In this section, we will implement a little tool that recursively iterates over a given directory. While doing that, it counts the number and size of all files, grouped by their extensions. Finally, it prints which filename extensions exist within that directory, how many there are per extension, and their average file size.
- We need to include necessary headers and we declare that we use namespace std and filesystem.
#include <iostream>
#include <sstream>
#include <iomanip>
#include <map>
#include <filesystem>
using namespace std;
using namespace filesystem;
- The size_string function was already helpful in other recipes. It transforms file sizes to human-readable strings.
static string size_string(size_t size)
{
stringstream ss;
if (size >= 1000000000) {
ss << (size / 1000000000) << 'G';
} else if (size >= 1000000) {
ss << (size / 1000000) << 'M';
} else if (size >= 1000) {
ss << (size / 1000) << 'K';
} else { ss << size << 'B'; }
return ss.str();
}
- Then, we implement a helper function that accepts a path object as its argument and iterates over all files within that path. On its way, it collects all information in a map that maps from filename extensions to pairs that contain the total number and accumulated size of all files that have the same extension.
static map<string, pair<size_t, size_t>> ext_stats(const path &dir)
{
map<string, pair<size_t, size_t>> m;
for (const auto &entry :
recursive_directory_iterator{dir}) {
- If a directory entry is a directory itself, we skip it. Skipping it at this point does not mean that we are not recursively descending into it. recursive_directory_iterator still does that, but we do not want to look at the directory entries themselves.

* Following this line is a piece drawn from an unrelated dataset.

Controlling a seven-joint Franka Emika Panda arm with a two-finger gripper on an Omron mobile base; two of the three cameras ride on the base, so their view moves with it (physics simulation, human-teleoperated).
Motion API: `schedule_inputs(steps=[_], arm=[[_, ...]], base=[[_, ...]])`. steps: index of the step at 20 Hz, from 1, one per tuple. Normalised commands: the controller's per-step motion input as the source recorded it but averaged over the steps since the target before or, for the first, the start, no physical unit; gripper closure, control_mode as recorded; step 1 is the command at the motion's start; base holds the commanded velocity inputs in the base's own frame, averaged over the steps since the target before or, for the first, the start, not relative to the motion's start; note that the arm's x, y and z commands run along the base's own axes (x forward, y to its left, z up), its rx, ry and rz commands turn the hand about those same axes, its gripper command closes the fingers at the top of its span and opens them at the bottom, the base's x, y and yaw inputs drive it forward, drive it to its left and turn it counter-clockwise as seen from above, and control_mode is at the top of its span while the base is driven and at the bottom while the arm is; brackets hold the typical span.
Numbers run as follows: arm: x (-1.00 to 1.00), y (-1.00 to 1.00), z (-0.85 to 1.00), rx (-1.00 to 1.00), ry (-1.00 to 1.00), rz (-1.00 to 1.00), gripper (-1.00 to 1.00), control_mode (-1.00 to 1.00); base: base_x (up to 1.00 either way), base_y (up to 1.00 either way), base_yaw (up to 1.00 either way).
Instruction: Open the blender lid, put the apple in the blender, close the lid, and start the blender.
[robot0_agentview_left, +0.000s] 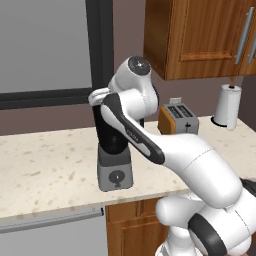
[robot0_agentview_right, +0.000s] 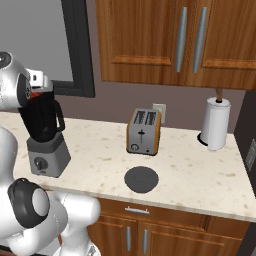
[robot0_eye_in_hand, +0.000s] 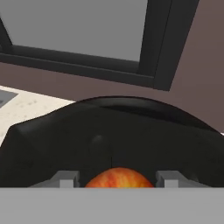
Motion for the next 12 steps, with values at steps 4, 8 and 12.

const path p {entry.path()};
const file_status fs {status(p)};
if (is_directory(fs)) { continue; }
- Next, we extract the extension part of the directory entry string. If it has no extension, we simply skip it.
const string ext {p.extension().string()};
if (ext.length() == 0) { continue; }
- Next, we calculate the size of the file we are looking at. Then, we look up the aggregate object in the map for this extension. If there are yet none at this point, it is created implicitly. We simply increment the file count and add the file size to the size accumulator.
const size_t size {file_size(p)};
auto &[size_accum, count] = m[ext];
size_accum += size;
count += 1;
}
- Afterward, we return the map.
return m;
}
- In the main function, we take either a user-provided path from the command line or the current directory. Of course, we need to check whether it exists because it would not make sense to continue otherwise.
int main(int argc, char *argv[])
{
path dir {argc > 1 ? argv[1] : "."};
if (!exists(dir)) {
cout << "Path " << dir << " does not exist.n";
return 1;
}
- We can immediately iterate over the map that ext_stats gives us. Because the accum_size items in the map contain the sum of all files with the same extension, we divide this sum by the total number of such files before printing it.
for (const auto &[ext, stats] : ext_stats(dir)) {
const auto &[accum_size, count] = stats;
cout << setw(15) << left << ext << ": "
<< setw(4) << right << count
<< " items, avg size "
<< setw(4) << size_string(accum_size / count)
<< 'n';
}
}
- Compiling and running the program yields the following output. I gave it a folder from the offline C++ reference as a command-line argument.
$ ./file_type ~/Documents/cpp_reference/
.css : 2 items, avg size 41K
.gif : 7 items, avg size 902B
.html : 4355 items, avg size 38K
.js : 3 items, avg size 4K
.php : 1 items, avg size 739B
.png : 34 items, avg size 2K
.svg : 53 items, avg size 6K
.ttf : 2 items, avg size 421K